I am happy to share recipes that I have found/altered or developed. Study, read, and most of all be disciplined. It helps to have someone that you check-in with. During the first year, I checked in almost weekly with my cousin, Edie. I tell her that she started me on this path with her presentation in January 2015, but she constantly reminds me that I am the one who has kept the discipline to stay on track. Cyndi (our church pianist) has also been very encouraging to me and asks me each week how much I have lost and how I am doing. It is great when you have friends that notice the changes and encourage you. Edie suggested that when I reached my goal, the two of us should go “glamping.” We used to love to camp out when we were younger, so she suggested that we try a bit more upscale style of camping…”glamping.” So, we are still planning to do that. I sent her a text June 1, 2016 that was full of emoticons…party hats, tent camping, and more party hats. She figured out that it is time to get that trip planned. I did tell her that wherever we go, there needs to be plenty of trails or places that we can walk. I think that we will wait until this summer heat breaks a bit.

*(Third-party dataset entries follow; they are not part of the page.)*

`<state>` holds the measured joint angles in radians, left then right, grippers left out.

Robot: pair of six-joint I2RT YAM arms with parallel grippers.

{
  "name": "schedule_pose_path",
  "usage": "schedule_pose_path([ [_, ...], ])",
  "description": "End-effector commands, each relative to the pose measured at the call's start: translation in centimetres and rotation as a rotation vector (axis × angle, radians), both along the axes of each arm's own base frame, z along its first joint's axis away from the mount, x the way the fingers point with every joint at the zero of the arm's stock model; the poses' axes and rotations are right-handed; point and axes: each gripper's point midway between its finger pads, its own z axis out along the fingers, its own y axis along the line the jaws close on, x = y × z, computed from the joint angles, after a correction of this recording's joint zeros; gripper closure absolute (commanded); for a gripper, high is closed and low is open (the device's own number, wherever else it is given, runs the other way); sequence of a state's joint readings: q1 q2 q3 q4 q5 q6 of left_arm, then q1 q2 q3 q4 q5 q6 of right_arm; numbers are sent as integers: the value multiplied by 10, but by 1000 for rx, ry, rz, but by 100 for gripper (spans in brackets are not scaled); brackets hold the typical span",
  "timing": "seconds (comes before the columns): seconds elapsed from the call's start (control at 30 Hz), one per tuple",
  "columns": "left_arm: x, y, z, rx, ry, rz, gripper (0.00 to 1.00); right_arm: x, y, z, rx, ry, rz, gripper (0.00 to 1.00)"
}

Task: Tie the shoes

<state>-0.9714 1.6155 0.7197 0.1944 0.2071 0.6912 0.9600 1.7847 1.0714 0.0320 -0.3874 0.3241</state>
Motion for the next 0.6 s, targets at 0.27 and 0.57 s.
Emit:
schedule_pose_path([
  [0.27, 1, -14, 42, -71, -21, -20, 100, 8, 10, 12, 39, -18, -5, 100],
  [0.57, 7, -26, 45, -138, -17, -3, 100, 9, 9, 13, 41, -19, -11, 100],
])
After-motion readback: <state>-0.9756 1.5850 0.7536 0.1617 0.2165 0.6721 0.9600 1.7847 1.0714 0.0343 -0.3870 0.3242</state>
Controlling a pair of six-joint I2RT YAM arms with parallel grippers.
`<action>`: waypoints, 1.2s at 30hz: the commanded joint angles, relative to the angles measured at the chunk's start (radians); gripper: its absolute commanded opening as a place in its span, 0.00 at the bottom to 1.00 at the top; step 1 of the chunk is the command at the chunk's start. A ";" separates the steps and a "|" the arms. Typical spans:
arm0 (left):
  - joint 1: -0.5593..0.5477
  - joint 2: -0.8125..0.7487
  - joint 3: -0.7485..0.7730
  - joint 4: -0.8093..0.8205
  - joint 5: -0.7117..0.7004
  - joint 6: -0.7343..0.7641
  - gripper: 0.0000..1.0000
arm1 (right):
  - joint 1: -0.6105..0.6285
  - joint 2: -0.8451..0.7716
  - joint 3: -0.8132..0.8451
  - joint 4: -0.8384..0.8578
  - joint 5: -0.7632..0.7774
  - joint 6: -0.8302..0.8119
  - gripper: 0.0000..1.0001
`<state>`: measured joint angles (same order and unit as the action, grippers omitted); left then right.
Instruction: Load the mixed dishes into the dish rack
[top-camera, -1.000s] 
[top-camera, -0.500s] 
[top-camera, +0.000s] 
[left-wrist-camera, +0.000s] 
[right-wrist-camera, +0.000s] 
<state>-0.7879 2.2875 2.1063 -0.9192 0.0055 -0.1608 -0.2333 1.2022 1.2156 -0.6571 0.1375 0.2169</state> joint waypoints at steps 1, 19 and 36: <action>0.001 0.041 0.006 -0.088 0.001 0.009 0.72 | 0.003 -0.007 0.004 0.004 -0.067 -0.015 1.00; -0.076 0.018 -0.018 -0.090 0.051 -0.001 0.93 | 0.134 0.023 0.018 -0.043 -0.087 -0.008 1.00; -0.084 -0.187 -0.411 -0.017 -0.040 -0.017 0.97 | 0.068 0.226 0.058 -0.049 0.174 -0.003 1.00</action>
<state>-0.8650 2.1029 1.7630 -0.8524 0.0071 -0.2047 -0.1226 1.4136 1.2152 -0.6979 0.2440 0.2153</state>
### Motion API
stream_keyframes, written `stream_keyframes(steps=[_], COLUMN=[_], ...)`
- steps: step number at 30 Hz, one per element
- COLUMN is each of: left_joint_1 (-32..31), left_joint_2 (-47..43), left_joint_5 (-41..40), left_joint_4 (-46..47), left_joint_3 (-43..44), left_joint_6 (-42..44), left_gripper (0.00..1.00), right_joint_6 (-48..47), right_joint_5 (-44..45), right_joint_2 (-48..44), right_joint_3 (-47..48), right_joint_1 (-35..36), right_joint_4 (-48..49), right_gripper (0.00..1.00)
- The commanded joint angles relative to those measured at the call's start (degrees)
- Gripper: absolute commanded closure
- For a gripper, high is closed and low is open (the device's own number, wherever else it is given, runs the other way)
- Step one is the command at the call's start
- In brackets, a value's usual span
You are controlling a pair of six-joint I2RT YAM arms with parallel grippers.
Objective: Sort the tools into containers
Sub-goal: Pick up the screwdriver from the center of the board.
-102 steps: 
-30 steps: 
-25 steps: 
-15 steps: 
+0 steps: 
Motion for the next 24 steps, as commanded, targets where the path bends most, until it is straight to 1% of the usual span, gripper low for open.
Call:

If you would like to contact Kathy with kind words or to ask her for advice, she has graciously offered her email: harbiscuit@yahoo.com

3 thoughts on “The Inspiring Journey of Kathy

  1. Wow Kathy! Great article/blog. I have loved seeing the change in you. I definitely want to get with you one day and get some of these recipes. All of this is something I WANT to do. Just haven’t made the effort. You are such an inspiration.

    Liked by 1 person

  2. Kathy. you inspire me to do better. I am so proud for your improved health and I know you will do what you need to do to continue your healthy journey.